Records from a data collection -
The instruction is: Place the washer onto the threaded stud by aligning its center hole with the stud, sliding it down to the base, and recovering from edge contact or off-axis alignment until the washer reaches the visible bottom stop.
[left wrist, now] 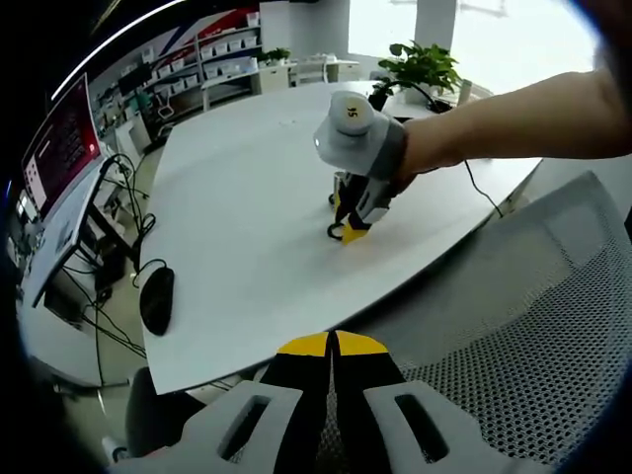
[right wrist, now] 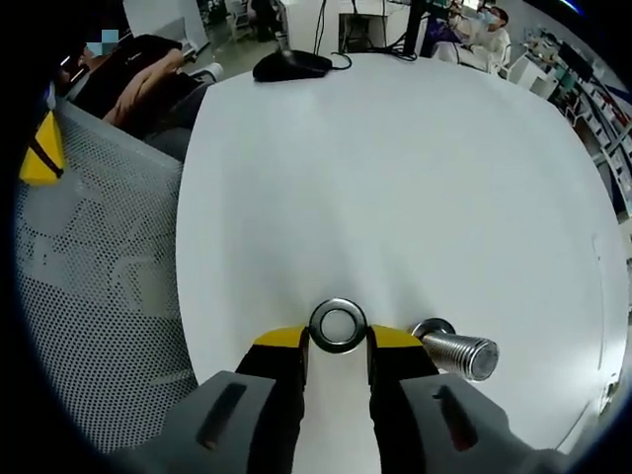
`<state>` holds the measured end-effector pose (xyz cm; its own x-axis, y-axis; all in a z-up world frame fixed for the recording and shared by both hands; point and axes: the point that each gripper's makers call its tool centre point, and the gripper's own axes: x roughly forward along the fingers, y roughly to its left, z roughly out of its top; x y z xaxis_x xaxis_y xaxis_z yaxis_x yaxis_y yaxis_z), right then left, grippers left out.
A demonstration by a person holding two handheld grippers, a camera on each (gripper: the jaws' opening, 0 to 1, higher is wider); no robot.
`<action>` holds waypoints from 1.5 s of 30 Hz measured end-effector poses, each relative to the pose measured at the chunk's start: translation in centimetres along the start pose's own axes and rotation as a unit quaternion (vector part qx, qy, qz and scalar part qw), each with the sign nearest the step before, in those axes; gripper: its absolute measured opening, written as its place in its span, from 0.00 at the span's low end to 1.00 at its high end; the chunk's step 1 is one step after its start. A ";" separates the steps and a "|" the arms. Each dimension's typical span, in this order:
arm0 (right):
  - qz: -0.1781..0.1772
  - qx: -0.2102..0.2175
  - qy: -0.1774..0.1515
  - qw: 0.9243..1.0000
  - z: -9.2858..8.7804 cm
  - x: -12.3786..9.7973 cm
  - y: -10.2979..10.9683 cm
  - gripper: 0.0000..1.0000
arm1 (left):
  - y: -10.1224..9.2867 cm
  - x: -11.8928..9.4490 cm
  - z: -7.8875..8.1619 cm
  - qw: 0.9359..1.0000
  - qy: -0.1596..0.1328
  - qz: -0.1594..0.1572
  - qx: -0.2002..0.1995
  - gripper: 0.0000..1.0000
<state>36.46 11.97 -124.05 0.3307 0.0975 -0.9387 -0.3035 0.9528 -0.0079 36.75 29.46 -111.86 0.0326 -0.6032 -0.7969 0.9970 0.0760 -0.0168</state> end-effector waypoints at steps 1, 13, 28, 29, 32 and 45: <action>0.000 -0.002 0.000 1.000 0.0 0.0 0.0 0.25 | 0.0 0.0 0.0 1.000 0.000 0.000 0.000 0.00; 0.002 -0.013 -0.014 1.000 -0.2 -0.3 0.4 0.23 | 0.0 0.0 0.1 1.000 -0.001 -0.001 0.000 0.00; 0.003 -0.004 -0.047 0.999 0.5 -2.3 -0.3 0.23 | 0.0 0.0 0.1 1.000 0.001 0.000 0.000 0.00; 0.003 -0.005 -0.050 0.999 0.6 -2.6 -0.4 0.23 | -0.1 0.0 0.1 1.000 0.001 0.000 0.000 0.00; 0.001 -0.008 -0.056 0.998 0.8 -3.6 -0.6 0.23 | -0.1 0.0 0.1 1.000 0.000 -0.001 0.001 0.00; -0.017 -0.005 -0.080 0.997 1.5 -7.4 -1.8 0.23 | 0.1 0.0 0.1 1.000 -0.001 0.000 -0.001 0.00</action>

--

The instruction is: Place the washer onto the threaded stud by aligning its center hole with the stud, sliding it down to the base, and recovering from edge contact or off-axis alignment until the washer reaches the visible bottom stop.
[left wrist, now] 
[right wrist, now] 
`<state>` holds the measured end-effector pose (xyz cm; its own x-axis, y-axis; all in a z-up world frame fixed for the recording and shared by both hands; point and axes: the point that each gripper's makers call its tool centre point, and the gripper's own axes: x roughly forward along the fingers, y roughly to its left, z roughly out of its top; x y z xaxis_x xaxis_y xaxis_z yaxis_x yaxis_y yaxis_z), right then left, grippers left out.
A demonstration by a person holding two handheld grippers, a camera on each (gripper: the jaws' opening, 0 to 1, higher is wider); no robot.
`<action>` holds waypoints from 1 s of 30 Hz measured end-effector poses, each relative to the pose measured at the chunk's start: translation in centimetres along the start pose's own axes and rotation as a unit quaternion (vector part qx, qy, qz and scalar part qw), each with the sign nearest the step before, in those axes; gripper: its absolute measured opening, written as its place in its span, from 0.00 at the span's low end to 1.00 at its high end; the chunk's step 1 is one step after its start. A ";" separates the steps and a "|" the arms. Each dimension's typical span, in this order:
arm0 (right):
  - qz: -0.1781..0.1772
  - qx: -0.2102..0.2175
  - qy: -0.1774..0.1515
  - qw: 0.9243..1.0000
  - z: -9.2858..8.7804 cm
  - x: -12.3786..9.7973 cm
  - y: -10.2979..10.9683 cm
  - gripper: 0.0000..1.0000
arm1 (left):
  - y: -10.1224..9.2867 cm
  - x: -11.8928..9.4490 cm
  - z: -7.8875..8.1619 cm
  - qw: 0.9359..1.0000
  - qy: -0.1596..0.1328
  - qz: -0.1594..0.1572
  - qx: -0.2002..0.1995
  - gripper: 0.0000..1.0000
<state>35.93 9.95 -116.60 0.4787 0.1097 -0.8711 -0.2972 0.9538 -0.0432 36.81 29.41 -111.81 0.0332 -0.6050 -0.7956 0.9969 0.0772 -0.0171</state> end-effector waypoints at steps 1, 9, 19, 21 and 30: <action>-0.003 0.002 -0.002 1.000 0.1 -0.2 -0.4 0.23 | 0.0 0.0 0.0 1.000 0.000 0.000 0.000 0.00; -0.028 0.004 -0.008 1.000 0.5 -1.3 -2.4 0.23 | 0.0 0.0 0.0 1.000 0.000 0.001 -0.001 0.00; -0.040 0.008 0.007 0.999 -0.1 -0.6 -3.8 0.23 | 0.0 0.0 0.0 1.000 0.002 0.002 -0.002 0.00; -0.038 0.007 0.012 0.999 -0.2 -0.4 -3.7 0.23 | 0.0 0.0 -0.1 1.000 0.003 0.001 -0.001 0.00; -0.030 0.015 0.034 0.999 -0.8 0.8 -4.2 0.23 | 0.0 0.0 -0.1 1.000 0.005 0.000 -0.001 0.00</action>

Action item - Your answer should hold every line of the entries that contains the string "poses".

Response to the task -
`<action>` holds waypoints from 1.5 s of 30 Hz measured end-effector poses, each relative to the pose measured at the chunk's start: translation in centimetres along the start pose's own axes and rotation as a unit quaternion (vector part qx, qy, qz and scalar part qw), each with the sign nearest the step before, in those axes; gripper: its absolute measured opening, written as its place in its span, from 0.00 at the span's low end to 1.00 at its high end; the chunk's step 1 is one step after its start. A ";" separates the steps and a "|" the arms. Each dimension's typical span, in this order:
`<action>` holds waypoints from 1 s of 30 Hz measured end-effector poses, each relative to the pose measured at the chunk's start: translation in centimetres along the start pose's own axes and rotation as a unit quaternion (vector part qx, qy, qz and scalar part qw), each with the sign nearest the step before, in those axes; gripper: its absolute measured opening, written as its place in its span, from 0.00 at the span's low end to 1.00 at its high end; the chunk's step 1 is one step after its start. A ";" separates the steps and a "|" the arms. Each dimension's typical span, in this order:

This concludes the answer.